Went to Regions to visit a relative who is recovering from a heart attack.  New Covid rules: only one visitor per day.  Not one visitor at a time –  one per day.  If her spouse visits from 10 am – noon, nobody else can visit until 10 the next day when visiting hours start again.

Visitor must wear a mask at all times; must stay in the patient room, use the bathroom there; cannot bring in food or drink but must order from room service and pay by credit card; must leave by 8:00 pm and cannot stay overnight no matter how much the patient begs not to be left alone in the hospital. 

Turns out it’s not only the hospital.  Different relative dying of cancer in a long-term care facility cannot have visitors at all, not even with masks and social distancing.  Might bring in Covid so she spends her days dying alone. 

Covid, you see.  Science.  What am I, a science denier?  Do I want people in the hospital to die? Do I want to kill old people in the nursing home?

Not necessarily.  But heart disease and cancer aren’t the only things that people die from.  People can die of loneliness, too, and from hopelessness. 

Joe Doakes

In the meantime, some facilities have radically different rules. Some long term care facilities are pretty much open (with precaution similar to but less than the ones Jo described in the hospital, above); others, like Joe says, are in full blown lockdown mode.

Science!

5 thoughts on “A Ton Of Prevention Is Worth A Gram Of Cure

  1. I get what you’re saying JD. From my perspective, the hospital visiting policies of around 10 years ago were way too loose.
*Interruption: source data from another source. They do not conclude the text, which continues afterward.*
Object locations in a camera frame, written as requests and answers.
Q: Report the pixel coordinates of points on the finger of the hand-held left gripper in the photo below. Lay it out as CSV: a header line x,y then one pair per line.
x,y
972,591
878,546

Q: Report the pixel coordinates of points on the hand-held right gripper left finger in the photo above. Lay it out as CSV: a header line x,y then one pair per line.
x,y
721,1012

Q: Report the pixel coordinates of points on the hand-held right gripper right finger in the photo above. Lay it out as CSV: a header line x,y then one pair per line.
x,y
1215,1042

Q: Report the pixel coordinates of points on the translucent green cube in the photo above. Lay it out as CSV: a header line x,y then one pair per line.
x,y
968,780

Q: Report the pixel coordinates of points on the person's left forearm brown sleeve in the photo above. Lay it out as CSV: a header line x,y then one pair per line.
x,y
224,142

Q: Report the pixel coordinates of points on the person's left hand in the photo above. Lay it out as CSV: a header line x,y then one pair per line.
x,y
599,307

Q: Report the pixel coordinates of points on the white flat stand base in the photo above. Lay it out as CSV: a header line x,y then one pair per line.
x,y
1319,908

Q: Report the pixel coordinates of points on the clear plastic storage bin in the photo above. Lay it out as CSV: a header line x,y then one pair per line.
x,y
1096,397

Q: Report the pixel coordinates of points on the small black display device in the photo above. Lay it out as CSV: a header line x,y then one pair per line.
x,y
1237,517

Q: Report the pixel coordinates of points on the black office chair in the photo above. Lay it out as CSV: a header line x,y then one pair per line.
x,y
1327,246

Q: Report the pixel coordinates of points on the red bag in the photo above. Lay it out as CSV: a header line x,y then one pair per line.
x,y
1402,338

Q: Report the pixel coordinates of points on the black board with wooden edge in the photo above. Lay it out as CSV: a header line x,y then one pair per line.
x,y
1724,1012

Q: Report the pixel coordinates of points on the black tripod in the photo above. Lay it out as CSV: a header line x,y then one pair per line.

After a couple of attempted baby abductions limits on visitors to maternity went in place. Given the fact that respiratory pathogens like influenza were out and about it would have been sensible to restrict visits to medical/surgical wards during the winter but nobody paid attention. Covid brought a massive over correction. My wife had elective gall bladder surgery a year ago after six weeks postponement and I chatted with the surgeon (a colleague) about the OR protocol. He couldn’t begin the procedure until the air had been exchanged twice through a positive pressure system, despite my wife having no symptoms and a negative Covid test. I was grateful that she got the surgery done before she got a complication like pancreatitis. Lots of people weren’t so lucky. Part of the excess deaths during Covid are people who couldn’t get in to see a doctor or psychiatric help. Nobody published that body count unfortunately.

  2. I spent a lot of time at United in St. Paul between January and March through a series of serious incidents with a family member. After sitting in the ER waiting area for three and a half hours, squeezed in with people coughing, shaking, and puking inches away from us before finally getting into a treatment room, we ran into the “one visitor a day” rule. We had to work out a schedule for who would be the “one” each day. We were allowed to take off the mask (or at least not hectored) in the room, and the cafeteria was open (and did a great job, and the food was a lot better than what came from “room service”). I thank God, literally, that all turned out well, but it was an interesting experience to have the COVID protocols added to the stress of having to be in the hospital in the first place.